The Pantages Theatre was a vaudeville and film theatre in Vancouver, British Columbia, Canada, located in the Downtown Eastside neighbourhood. Opened in 1907, it later became a film theatre. Vacant after 1994, its roof collapsed and it was demolished in 2011. It was considered the oldest remaining vaudeville theatre in Western Canada. The building was demolished along with others on the street to build the Sequel 138 housing complex.

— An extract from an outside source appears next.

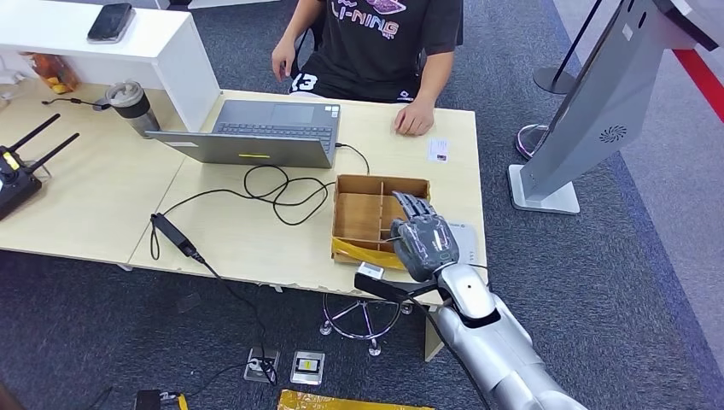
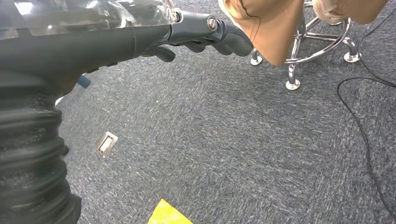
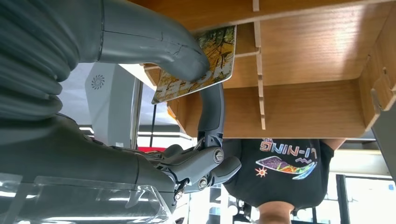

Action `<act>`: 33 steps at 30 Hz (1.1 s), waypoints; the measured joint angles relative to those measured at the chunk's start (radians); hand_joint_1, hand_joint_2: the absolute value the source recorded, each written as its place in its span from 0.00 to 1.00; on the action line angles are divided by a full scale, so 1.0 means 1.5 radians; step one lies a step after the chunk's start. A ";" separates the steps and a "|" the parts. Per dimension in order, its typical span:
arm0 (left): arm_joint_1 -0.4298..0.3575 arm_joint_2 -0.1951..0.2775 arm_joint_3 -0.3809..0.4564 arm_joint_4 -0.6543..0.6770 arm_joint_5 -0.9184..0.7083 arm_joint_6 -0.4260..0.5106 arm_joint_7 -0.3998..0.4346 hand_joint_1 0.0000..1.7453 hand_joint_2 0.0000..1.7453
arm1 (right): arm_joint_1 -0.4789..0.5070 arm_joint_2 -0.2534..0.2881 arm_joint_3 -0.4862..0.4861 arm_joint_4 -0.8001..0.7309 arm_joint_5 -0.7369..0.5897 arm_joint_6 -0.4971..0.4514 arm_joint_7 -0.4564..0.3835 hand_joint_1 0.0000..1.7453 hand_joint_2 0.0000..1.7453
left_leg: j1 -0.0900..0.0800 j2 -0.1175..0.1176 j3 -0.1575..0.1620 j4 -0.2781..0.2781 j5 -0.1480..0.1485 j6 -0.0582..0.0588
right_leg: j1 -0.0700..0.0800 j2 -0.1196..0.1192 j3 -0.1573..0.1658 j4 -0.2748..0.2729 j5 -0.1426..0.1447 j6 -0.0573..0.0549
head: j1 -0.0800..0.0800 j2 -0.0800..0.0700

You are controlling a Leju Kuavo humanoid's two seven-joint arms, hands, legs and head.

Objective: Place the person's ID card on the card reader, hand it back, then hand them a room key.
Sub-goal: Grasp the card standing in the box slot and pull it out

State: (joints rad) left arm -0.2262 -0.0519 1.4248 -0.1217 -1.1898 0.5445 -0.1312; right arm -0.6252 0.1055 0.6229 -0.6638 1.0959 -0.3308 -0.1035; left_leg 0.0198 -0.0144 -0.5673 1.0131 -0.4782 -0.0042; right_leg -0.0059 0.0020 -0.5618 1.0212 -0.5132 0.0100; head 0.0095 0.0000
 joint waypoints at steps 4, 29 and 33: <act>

It was built by Alexander Pantages in 1907. The Pantages was converted in the 1920s to a movie house and operated under several names during its lifetime, among them the Royal, State, Queen, Avon and City Nights. It was a Chinese-language theatre named Sun Sing until it closed in 1994. It was left vacant until its demolition.

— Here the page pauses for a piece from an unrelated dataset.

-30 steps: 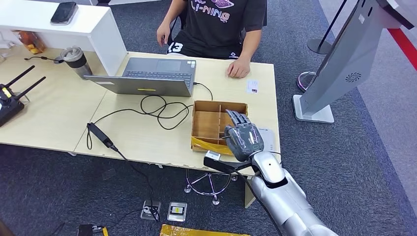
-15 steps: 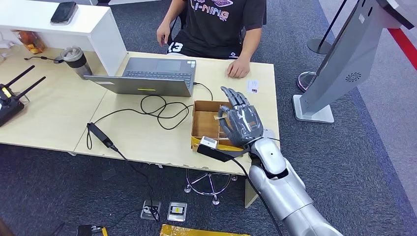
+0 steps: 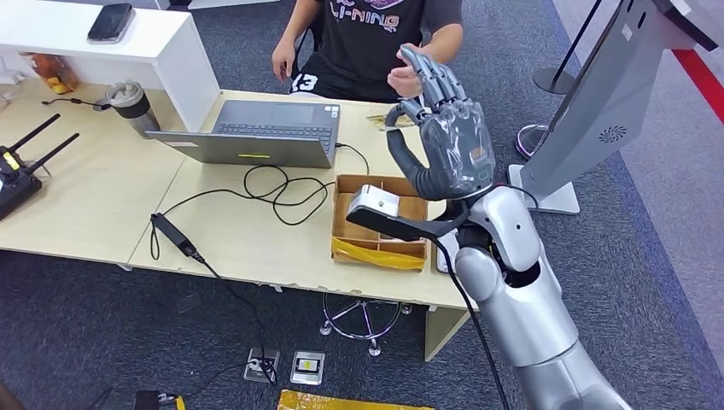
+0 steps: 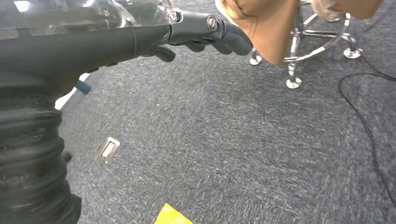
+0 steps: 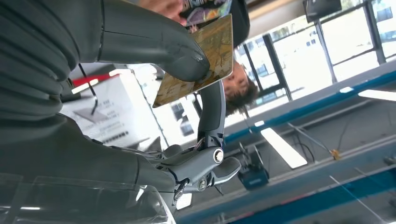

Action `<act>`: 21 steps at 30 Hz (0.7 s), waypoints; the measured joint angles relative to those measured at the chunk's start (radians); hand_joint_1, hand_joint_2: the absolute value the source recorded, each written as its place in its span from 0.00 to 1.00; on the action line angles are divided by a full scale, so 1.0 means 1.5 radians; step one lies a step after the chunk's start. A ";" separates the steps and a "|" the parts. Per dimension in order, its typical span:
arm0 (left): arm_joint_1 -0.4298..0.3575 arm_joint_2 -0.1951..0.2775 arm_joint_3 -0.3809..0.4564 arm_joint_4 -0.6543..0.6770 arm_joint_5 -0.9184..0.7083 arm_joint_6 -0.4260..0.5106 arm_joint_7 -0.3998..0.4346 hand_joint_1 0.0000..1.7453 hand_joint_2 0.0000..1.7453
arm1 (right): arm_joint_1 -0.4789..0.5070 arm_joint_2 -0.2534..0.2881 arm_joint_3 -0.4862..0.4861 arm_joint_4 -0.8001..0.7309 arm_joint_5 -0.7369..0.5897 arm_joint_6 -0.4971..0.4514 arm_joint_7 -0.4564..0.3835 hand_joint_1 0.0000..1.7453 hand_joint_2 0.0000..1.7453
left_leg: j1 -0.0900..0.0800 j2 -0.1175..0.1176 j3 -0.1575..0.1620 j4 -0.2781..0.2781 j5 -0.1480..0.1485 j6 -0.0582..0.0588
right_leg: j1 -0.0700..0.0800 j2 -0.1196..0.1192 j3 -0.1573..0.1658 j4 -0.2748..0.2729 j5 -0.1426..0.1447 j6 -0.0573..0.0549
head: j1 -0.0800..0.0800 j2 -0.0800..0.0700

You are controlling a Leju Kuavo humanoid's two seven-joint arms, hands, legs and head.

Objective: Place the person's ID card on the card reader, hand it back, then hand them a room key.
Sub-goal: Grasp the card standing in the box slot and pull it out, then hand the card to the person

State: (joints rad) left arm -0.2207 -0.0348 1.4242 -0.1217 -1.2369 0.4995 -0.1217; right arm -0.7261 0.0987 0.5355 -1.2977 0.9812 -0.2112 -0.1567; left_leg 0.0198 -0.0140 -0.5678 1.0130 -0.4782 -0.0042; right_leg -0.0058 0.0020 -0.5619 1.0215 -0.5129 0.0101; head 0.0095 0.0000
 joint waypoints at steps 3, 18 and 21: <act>-0.002 0.000 0.000 0.000 -0.014 -0.006 -0.023 0.00 1.00 | -0.053 0.021 0.003 0.075 0.059 -0.038 -0.003 1.00 1.00 | 0.000 0.000 0.000 0.000 0.000 0.000 | 0.000 0.000 0.000 0.000 0.000 0.000 | 0.000 0.000; -0.015 -0.001 -0.001 0.000 -0.074 -0.023 -0.086 0.00 1.00 | -0.180 0.094 0.048 0.503 0.275 -0.025 0.115 1.00 1.00 | 0.000 -0.001 -0.001 0.000 0.000 0.000 | 0.000 -0.001 0.000 0.000 0.000 0.000 | 0.000 0.000; -0.014 0.001 -0.001 0.000 -0.082 -0.037 -0.090 0.00 1.00 | -0.192 0.092 0.053 0.538 0.289 -0.023 0.131 1.00 1.00 | 0.000 -0.001 -0.001 0.000 0.000 0.000 | 0.000 -0.001 0.000 0.000 0.000 0.000 | 0.000 0.000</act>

The Pantages was listed on Heritage Canada's 2009 Top Ten Most Endangered Places List and the Vancouver Heritage Register as a heritage building. On 30 September 2008, Vancouver City Council refused the proposal to restore the 650-seat Pantages Theatre, and similarly refused the blackbox studio, art gallery, and 136 units of housing associated with the venture. After that, the entire half block was put up for sale. After the City of Vancouver rejected the renewal proposal, the roof of the building collapsed due to the weight of years of water collection. The Sequel 138 residential project of 76 condominium units and 18 social housing rental units was built on the site.

A second Pantages Theatre was constructed in the same area at 20 West Hastings Street, beginning in 1914 but not finished until sometime between 1917 and 1918 due to World War I. It was also known as the Beacon, the Odeon Hastings and finally as the Majestic. It was demolished in 1967 and replaced by a parking lot.